University of Hawai'i at Mānoa (Area/Diversification requirements)
Memorandum February 12, 2009
- To
- Kenith L. Simmons Assistant Vice Chancellor University of Hawaiʻi at Hilo
- From
- Ronald E. Cambra Assistant Vice Chancellor (signed)
- Subject
- Articulation of UH Hilo Area Courses to UHM’s Diversification Requirement
Thank you for giving us an opportunity to look further into your General Education curriculum as it relates to our own.
The goals of my December 18, 2008 memo were:
- To simplify the often cumbersome and time-consuming processes of within-system articulation to UHM; and
- To recognize the work of General Education alignment that has occurred and continues to occur across most of the UH system.

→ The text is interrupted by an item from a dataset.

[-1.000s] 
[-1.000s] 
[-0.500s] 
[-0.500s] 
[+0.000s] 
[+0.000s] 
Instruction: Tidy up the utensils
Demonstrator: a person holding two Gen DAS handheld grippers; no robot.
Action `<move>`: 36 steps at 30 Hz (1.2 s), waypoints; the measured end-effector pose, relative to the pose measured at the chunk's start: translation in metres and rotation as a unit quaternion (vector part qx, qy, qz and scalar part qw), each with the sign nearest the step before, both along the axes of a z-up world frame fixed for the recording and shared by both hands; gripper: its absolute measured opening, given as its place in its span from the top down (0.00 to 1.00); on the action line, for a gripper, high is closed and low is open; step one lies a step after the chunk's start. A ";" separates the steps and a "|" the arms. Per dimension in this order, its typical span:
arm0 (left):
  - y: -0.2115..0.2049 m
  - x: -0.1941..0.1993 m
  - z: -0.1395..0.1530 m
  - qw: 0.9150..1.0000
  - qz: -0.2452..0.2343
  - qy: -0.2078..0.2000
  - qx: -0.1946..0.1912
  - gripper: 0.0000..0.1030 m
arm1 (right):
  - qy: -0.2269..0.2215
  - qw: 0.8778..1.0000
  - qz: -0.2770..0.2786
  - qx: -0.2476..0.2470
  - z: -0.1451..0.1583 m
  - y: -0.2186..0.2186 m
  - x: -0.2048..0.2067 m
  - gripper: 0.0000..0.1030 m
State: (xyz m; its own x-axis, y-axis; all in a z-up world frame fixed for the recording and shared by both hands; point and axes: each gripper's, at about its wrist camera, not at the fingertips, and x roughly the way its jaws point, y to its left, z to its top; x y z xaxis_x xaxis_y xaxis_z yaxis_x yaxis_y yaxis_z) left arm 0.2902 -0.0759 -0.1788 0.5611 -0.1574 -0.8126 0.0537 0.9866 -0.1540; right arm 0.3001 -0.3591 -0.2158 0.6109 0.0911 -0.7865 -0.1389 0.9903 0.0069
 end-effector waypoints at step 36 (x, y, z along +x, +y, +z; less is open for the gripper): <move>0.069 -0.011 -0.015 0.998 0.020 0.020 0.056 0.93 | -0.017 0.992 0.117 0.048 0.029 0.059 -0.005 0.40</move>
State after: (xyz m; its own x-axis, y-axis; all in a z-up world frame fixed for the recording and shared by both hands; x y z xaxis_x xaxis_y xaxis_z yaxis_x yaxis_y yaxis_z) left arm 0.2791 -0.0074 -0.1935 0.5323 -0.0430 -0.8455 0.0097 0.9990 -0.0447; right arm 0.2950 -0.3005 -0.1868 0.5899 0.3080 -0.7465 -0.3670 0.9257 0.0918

I appreciated the document on UH Hilo General Education that you attached; we here at Mānoa have not been as informed of what you are doing as we could be. Your Area requirements and their associated criteria closely parallel the Diversification requirements at UHM, at most of the community colleges, and at UHWO. The only significant difference I note involves your singular Humanities domain, a domain that, as a result of faculty decision-making, is divided into three categories at UHM.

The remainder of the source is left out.